PD-1/PD-L1 Inhibitors Plus Antiangiogenic Drugs Versus Sorafenib as the First Line Treatment for Advanced Hepatocellular Carcinoma: A Phase 3 RCTs Based Meta-Analysis.

Technol Cancer Res Treat

Department of General Surgery, The Second Affiliated Hospital, Jiangxi Medical College, Nanchang University, Nanchang, China.

Published: December 2024

AI Article Synopsis

  • A study compared the effectiveness and safety of a combination treatment (PD-1/PD-L1 inhibitors plus antiangiogenic drugs, referred to as PIAD) with sorafenib, the current standard therapy for advanced hepatocellular carcinoma (HCC).
  • PIAD demonstrated improved overall survival (OS) and progression-free survival (PFS) compared to sorafenib, with better response rates and less decline in quality of life over time, indicating it may be a superior treatment option.
  • Despite its benefits, the PIAD group reported more serious adverse events, prompting the need for careful monitoring during treatment.

Article Abstract

Background: For advanced hepatocellular carcinoma (HCC), sorafenib remains the established therapy. PD-1/PD-L1 inhibitors plus antiangiogenic drugs (PIAD) as a new therapeutic approach for advanced HCC is still a subject of clinical debate regarding whether they offer improved treatment outcomes. This study was conducted to compare the two treatments in terms of antitumor efficacy and safety.

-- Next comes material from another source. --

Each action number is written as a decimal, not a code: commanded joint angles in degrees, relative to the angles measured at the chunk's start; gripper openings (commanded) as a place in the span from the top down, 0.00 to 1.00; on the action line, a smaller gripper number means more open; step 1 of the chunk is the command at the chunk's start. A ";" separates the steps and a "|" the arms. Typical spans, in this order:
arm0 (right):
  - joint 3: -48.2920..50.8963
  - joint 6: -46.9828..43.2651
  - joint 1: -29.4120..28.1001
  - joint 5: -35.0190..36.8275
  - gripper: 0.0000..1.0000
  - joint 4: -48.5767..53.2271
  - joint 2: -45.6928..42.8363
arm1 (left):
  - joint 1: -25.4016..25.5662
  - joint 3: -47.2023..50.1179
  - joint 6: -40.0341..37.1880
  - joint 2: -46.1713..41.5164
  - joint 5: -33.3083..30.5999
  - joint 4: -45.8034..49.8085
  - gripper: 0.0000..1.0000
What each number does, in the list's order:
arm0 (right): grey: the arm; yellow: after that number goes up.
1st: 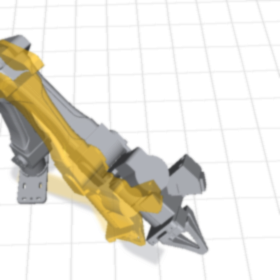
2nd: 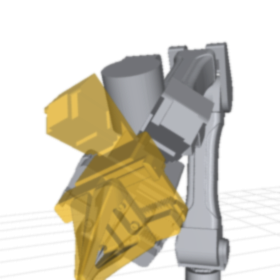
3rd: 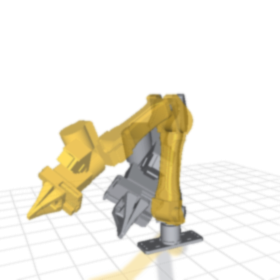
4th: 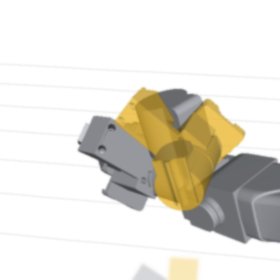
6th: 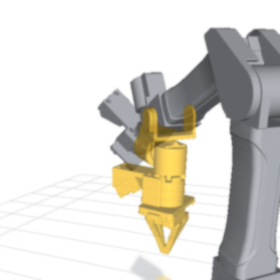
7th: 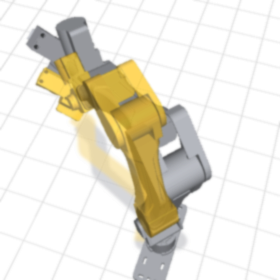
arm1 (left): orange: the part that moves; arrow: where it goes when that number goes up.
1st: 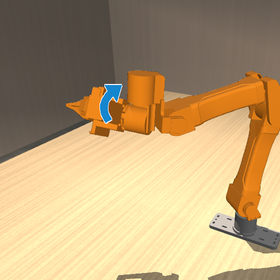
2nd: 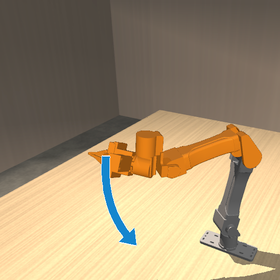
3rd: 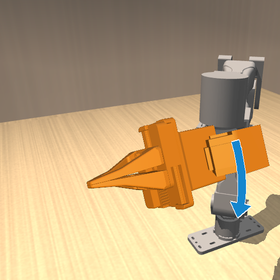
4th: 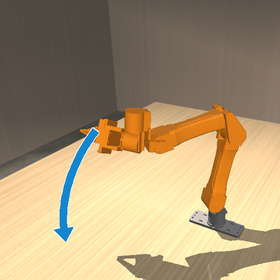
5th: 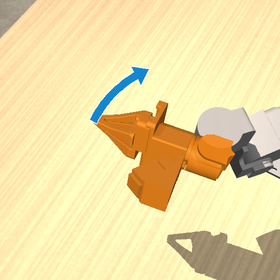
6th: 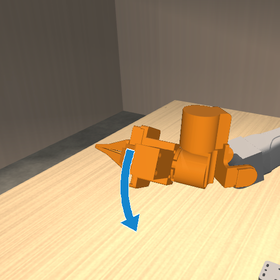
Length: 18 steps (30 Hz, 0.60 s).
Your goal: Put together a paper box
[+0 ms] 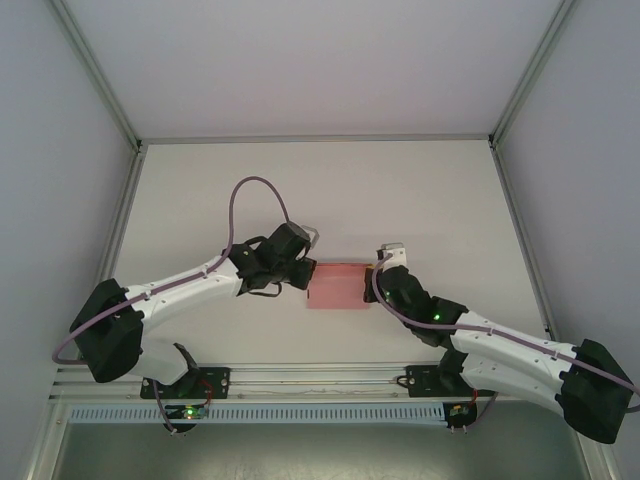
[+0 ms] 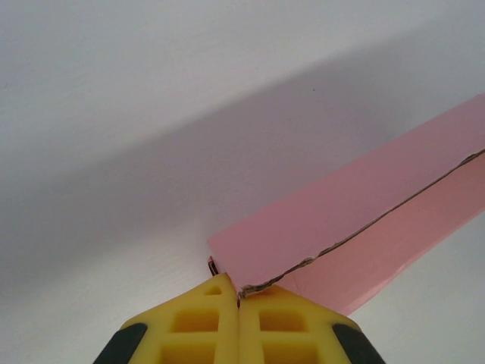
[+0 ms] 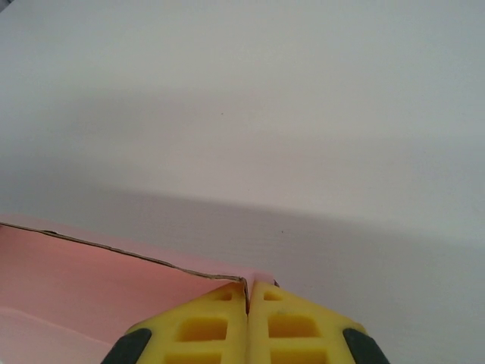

Methods: Randomized controlled trials (RCTs) comparing PIAD and sorafenib for advanced HCC were retrieved from six databases. Survival (overall survival [OS] and progression-free survival [PFS]) were the main outcomes measured. Secondary endpoints included responses, adverse events (AEs), and effects on quality of life.

Results: Seven studies based on four RCTs (CARES-310, COSMIC-312, IMbrave150, and ORIENT-32) were included. The PIAD group exhibited better OS (hazard ratio [HR]: 0.69, 95% confidence interval [CI]: [0.53, 0.89], P = 0.005), and PFS (HR: 0.60, 95% CI: [0.53, 0.67], P < 0.00001). The survival advantages of OS and PFS were confirmed in almost all subgroups. The PIAD group exhibited higher OS rates at 6-18 months and PFS rates at 6-12 months. Additionally, the objective response rate, disease control rate, complete response, and partial response were higher in PIAD group. The PIAD group had a delayed decline in quality of life, physical functioning, and role functioning. However, the PIAD group experienced more grades 3-5 and serious AEs, along with treatment discontinuation, dose reduction, and dose interruption.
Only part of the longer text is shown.